## [What you will do]
Your task is to transcribe the material that follows, line by line and exactly.

BEGIN Dataset extract

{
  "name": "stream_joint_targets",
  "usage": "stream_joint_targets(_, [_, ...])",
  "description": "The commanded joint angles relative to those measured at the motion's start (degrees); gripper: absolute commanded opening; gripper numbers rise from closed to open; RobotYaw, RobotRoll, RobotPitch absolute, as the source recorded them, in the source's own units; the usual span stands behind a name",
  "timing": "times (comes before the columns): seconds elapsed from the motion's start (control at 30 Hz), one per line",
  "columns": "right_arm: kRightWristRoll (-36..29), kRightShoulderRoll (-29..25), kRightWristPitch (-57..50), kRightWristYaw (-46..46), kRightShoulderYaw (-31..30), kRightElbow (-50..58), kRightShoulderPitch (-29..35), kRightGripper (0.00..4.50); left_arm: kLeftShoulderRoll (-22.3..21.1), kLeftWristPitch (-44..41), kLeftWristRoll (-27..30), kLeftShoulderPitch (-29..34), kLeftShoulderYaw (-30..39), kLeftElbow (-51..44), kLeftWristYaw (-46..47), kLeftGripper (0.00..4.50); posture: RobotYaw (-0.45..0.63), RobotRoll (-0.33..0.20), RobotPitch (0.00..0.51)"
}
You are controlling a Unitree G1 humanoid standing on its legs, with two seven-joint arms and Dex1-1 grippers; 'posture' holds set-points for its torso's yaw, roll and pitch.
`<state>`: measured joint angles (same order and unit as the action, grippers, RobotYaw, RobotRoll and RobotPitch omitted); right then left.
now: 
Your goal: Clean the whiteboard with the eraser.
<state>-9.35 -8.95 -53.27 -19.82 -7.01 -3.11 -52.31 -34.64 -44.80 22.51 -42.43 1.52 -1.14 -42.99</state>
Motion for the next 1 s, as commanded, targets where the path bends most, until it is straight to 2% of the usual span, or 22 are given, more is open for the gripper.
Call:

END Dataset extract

## [Exercise solution]
{
  "name": "stream_joint_targets",
  "usage": "stream_joint_targets(_, [_, ...])",
  "description": "The commanded joint angles relative to those measured at the motion's start (degrees); gripper: absolute commanded opening; gripper numbers rise from closed to open; RobotYaw, RobotRoll, RobotPitch absolute, as the source recorded them, in the source's own units; the usual span stands behind a name",
  "timing": "times (comes before the columns): seconds elapsed from the motion's start (control at 30 Hz), one per line",
  "columns": "right_arm: kRightWristRoll (-36..29), kRightShoulderRoll (-29..25), kRightWristPitch (-57..50), kRightWristYaw (-46..46), kRightShoulderYaw (-31..30), kRightElbow (-50..58), kRightShoulderPitch (-29..35), kRightGripper (0.00..4.50); left_arm: kLeftShoulderRoll (-22.3..21.1), kLeftWristPitch (-44..41), kLeftWristRoll (-27..30), kLeftShoulderPitch (-29..34), kLeftShoulderYaw (-30..39), kLeftElbow (-51..44), kLeftWristYaw (-46..47), kLeftGripper (0.00..4.50); posture: RobotYaw (-0.45..0.63), RobotRoll (-0.33..0.20), RobotPitch (0.00..0.51)"
}
You are controlling a Unitree G1 humanoid standing on its legs, with two seven-joint arms and Dex1-1 grippers; 'posture' holds set-points for its torso's yaw, roll and pitch.
`<state>`: measured joint angles (same order and unit as the action, grippers, RobotYaw, RobotRoll and RobotPitch omitted); right then left.
now: 
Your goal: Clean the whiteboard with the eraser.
<state>-9.35 -8.95 -53.27 -19.82 -7.01 -3.11 -52.31 -34.64 -44.80 22.51 -42.43 1.52 -1.14 -42.99</state>
Motion for the next 1 s, as commanded, targets where the path bends most, until it is straight to 2% of the usual span, or 22 are given, more is open for the gripper.
Call:

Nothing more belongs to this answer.